[WHAT IS EXPECTED]: Print what the records say exactly, and omit the pictures.

[DATASET]:
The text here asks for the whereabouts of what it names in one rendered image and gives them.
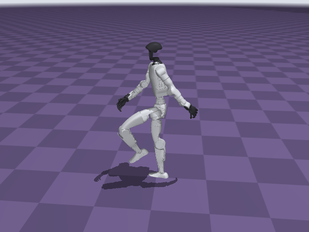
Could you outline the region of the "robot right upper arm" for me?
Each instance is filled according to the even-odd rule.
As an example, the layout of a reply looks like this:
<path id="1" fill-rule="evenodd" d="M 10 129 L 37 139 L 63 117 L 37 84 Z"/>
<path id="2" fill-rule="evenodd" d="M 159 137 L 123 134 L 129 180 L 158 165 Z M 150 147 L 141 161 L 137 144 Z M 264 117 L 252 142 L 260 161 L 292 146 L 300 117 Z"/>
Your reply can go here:
<path id="1" fill-rule="evenodd" d="M 152 62 L 151 62 L 151 63 L 152 63 Z M 150 83 L 150 78 L 149 78 L 149 67 L 150 67 L 151 63 L 150 63 L 149 66 L 148 66 L 148 70 L 147 70 L 147 73 L 146 73 L 146 75 L 145 75 L 145 80 L 143 80 L 143 81 L 140 82 L 140 86 L 141 86 L 142 88 L 147 88 L 148 85 L 149 85 L 149 83 Z"/>

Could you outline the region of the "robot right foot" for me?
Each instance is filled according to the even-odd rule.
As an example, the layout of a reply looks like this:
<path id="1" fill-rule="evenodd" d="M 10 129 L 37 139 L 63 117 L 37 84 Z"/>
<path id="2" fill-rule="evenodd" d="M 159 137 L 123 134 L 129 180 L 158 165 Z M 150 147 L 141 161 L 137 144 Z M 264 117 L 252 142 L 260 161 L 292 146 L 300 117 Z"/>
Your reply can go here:
<path id="1" fill-rule="evenodd" d="M 155 173 L 149 173 L 149 176 L 160 177 L 160 178 L 168 178 L 169 177 L 166 172 L 163 172 L 163 174 L 159 174 L 159 171 L 155 172 Z"/>

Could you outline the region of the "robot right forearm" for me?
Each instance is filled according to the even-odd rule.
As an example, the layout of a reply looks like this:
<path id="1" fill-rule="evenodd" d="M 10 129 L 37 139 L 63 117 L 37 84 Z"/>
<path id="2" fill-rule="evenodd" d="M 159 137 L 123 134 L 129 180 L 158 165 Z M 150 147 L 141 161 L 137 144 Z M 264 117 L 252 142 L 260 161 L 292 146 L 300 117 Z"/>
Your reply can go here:
<path id="1" fill-rule="evenodd" d="M 131 100 L 132 98 L 135 98 L 140 92 L 142 93 L 143 88 L 140 86 L 140 84 L 129 94 L 128 99 Z"/>

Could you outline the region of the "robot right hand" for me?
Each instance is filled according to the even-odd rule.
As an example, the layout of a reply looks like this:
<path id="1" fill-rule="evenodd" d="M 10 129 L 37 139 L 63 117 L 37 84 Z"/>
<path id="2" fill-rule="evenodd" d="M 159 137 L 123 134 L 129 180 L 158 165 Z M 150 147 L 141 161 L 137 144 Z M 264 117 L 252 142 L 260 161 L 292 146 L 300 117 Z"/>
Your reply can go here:
<path id="1" fill-rule="evenodd" d="M 117 108 L 118 110 L 121 112 L 121 108 L 125 105 L 126 102 L 129 102 L 128 96 L 130 96 L 130 94 L 126 94 L 123 98 L 120 98 L 117 103 Z"/>

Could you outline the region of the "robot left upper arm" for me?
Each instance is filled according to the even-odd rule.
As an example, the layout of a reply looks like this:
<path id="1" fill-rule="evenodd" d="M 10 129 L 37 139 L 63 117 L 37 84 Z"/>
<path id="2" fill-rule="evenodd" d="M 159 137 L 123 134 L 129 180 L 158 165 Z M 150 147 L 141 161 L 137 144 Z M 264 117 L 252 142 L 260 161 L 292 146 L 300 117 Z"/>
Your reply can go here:
<path id="1" fill-rule="evenodd" d="M 156 75 L 161 78 L 161 80 L 163 81 L 163 83 L 168 87 L 168 90 L 167 90 L 167 94 L 172 96 L 174 95 L 172 92 L 171 92 L 171 88 L 172 87 L 175 87 L 172 80 L 169 78 L 168 74 L 167 74 L 167 71 L 164 67 L 161 67 L 161 66 L 158 66 L 156 69 L 155 69 L 155 73 Z"/>

[RESULT FOR THIS EXERCISE]:
The text here asks for the whereabouts of what it names in one rendered image and gives them.
Could you outline the region of the "robot right upper arm" for me?
Each instance is filled according to the even-odd rule.
As an example, the layout of a reply looks like this:
<path id="1" fill-rule="evenodd" d="M 10 129 L 37 139 L 63 117 L 37 84 Z"/>
<path id="2" fill-rule="evenodd" d="M 159 137 L 123 134 L 129 180 L 158 165 Z M 150 147 L 141 161 L 137 144 Z M 264 117 L 252 142 L 260 161 L 292 146 L 300 117 Z"/>
Your reply can go here:
<path id="1" fill-rule="evenodd" d="M 152 62 L 151 62 L 151 63 L 152 63 Z M 150 83 L 150 78 L 149 78 L 149 67 L 150 67 L 151 63 L 150 63 L 149 66 L 148 66 L 148 70 L 147 70 L 147 73 L 146 73 L 146 75 L 145 75 L 145 80 L 143 80 L 143 81 L 140 82 L 140 86 L 141 86 L 142 88 L 147 88 L 148 85 L 149 85 L 149 83 Z"/>

Could you outline the region of the "robot right foot" for me?
Each instance is filled according to the even-odd rule.
As an example, the layout of a reply looks like this:
<path id="1" fill-rule="evenodd" d="M 10 129 L 37 139 L 63 117 L 37 84 Z"/>
<path id="2" fill-rule="evenodd" d="M 159 137 L 123 134 L 129 180 L 158 165 Z M 150 147 L 141 161 L 137 144 Z M 264 117 L 252 142 L 260 161 L 292 146 L 300 117 Z"/>
Your reply can go here:
<path id="1" fill-rule="evenodd" d="M 155 173 L 149 173 L 149 176 L 160 177 L 160 178 L 168 178 L 169 177 L 166 172 L 163 172 L 163 174 L 159 174 L 159 171 L 155 172 Z"/>

Could you outline the region of the "robot right forearm" for me?
Each instance is filled according to the even-odd rule.
As an example, the layout of a reply looks like this:
<path id="1" fill-rule="evenodd" d="M 10 129 L 37 139 L 63 117 L 37 84 Z"/>
<path id="2" fill-rule="evenodd" d="M 159 137 L 123 134 L 129 180 L 158 165 Z M 150 147 L 141 161 L 137 144 Z M 264 117 L 252 142 L 260 161 L 292 146 L 300 117 Z"/>
Your reply can go here:
<path id="1" fill-rule="evenodd" d="M 131 100 L 132 98 L 135 98 L 140 92 L 142 93 L 143 88 L 140 86 L 140 84 L 129 94 L 128 99 Z"/>

Could you outline the region of the "robot right hand" for me?
Each instance is filled according to the even-odd rule.
As an example, the layout of a reply looks like this:
<path id="1" fill-rule="evenodd" d="M 10 129 L 37 139 L 63 117 L 37 84 Z"/>
<path id="2" fill-rule="evenodd" d="M 159 137 L 123 134 L 129 180 L 158 165 Z M 150 147 L 141 161 L 137 144 Z M 264 117 L 252 142 L 260 161 L 292 146 L 300 117 Z"/>
Your reply can go here:
<path id="1" fill-rule="evenodd" d="M 117 108 L 118 110 L 121 112 L 121 108 L 125 105 L 126 102 L 129 102 L 128 96 L 130 96 L 130 94 L 126 94 L 123 98 L 120 98 L 117 103 Z"/>

Could you outline the region of the "robot left upper arm" for me?
Each instance is filled according to the even-odd rule.
As an example, the layout of a reply looks like this:
<path id="1" fill-rule="evenodd" d="M 10 129 L 37 139 L 63 117 L 37 84 Z"/>
<path id="2" fill-rule="evenodd" d="M 159 137 L 123 134 L 129 180 L 158 165 Z M 150 147 L 141 161 L 137 144 Z M 264 117 L 252 142 L 260 161 L 292 146 L 300 117 Z"/>
Your reply can go here:
<path id="1" fill-rule="evenodd" d="M 156 75 L 161 78 L 161 80 L 163 81 L 163 83 L 168 87 L 168 90 L 167 90 L 167 94 L 172 96 L 174 95 L 172 92 L 171 92 L 171 88 L 172 87 L 175 87 L 172 80 L 169 78 L 168 74 L 167 74 L 167 71 L 164 67 L 161 67 L 161 66 L 158 66 L 156 69 L 155 69 L 155 73 Z"/>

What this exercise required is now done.